Chris Stephenson, of Lakeland, was venting about a letter he got from his son's middle school Parent-Teacher-Student Association that said children whose parents donated $100 could get a pass to the front of the lunch line.
He didn't think that was fair.
"The LAST thing middle schoolers need is establishing a food hierarchy. They have enough problems as it is," he wrote.
He followed up on his comment about the fire a few minutes later, writing, "Figuratively. ACTUALLY setting fire to that building would be an epic task ... lol."
But the school district didn't find any humor in Stephenson's comments and sent him a letter this week informing him he was banned from all school properties in the county.
Lawton Chiles Middle Academy principal Brian Andrews then took to his school's Facebook page to defend the district's actions against Stephenson. Andrews called Stephenson's comments "a threat." After the comment was reported, Polk County sheriff's deputies arrived on campus to speak with administrators about its content and what should be done.
"We found it to be a credible threat to burn down the school," Andrews said. "Our main priority here is to make sure all students, staff, volunteers, visitors are all safe."
Andrews added that he, the district and law enforcement don't take anything posted on social media lightly.
"We will address it firmly with full support of law enforcement and the district and that's how we handled it," he said.
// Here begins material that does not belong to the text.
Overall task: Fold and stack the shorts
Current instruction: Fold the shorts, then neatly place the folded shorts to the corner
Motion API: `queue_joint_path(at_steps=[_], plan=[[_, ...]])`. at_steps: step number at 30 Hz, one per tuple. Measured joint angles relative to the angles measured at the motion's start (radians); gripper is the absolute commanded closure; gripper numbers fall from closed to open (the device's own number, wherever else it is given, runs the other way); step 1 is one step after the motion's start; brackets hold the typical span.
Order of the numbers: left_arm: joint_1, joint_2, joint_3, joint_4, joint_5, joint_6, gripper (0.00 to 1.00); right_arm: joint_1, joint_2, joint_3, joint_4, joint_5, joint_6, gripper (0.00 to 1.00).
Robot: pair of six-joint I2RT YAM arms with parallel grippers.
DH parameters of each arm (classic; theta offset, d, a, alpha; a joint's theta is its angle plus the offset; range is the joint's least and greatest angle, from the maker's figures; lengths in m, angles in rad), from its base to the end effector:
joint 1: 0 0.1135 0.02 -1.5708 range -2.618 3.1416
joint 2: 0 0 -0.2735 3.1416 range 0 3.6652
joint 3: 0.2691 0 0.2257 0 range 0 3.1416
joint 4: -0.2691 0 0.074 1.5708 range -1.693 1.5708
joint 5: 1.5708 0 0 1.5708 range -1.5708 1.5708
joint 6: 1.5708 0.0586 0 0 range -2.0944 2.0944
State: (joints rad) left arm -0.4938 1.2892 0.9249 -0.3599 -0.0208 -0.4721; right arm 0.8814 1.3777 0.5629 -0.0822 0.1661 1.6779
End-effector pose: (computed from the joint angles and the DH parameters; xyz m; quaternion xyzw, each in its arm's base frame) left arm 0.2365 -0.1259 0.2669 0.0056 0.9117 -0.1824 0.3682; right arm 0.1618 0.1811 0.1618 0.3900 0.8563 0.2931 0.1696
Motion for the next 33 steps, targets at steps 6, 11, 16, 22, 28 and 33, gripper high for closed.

The order prohibits Stephenson from going to any school-sponsored activities and the child pick-up area. The father told 10News WTSP that he has a history of volunteering with the school, like with its science fair.
Stephenson posted a brief response to the principal's Facebook video on Thursday, a day after he found out he was banned from school grounds. He said it seemed like "a very heavy handed method of suppressing free speech."
"I suppose burying the hatchet is off the table now," he wrote. "Just for clarity — both 'burying the hatchet' and 'off the table' are idioms. I have no intent on digging holes and dropping camping tools into it, and I am not on a table."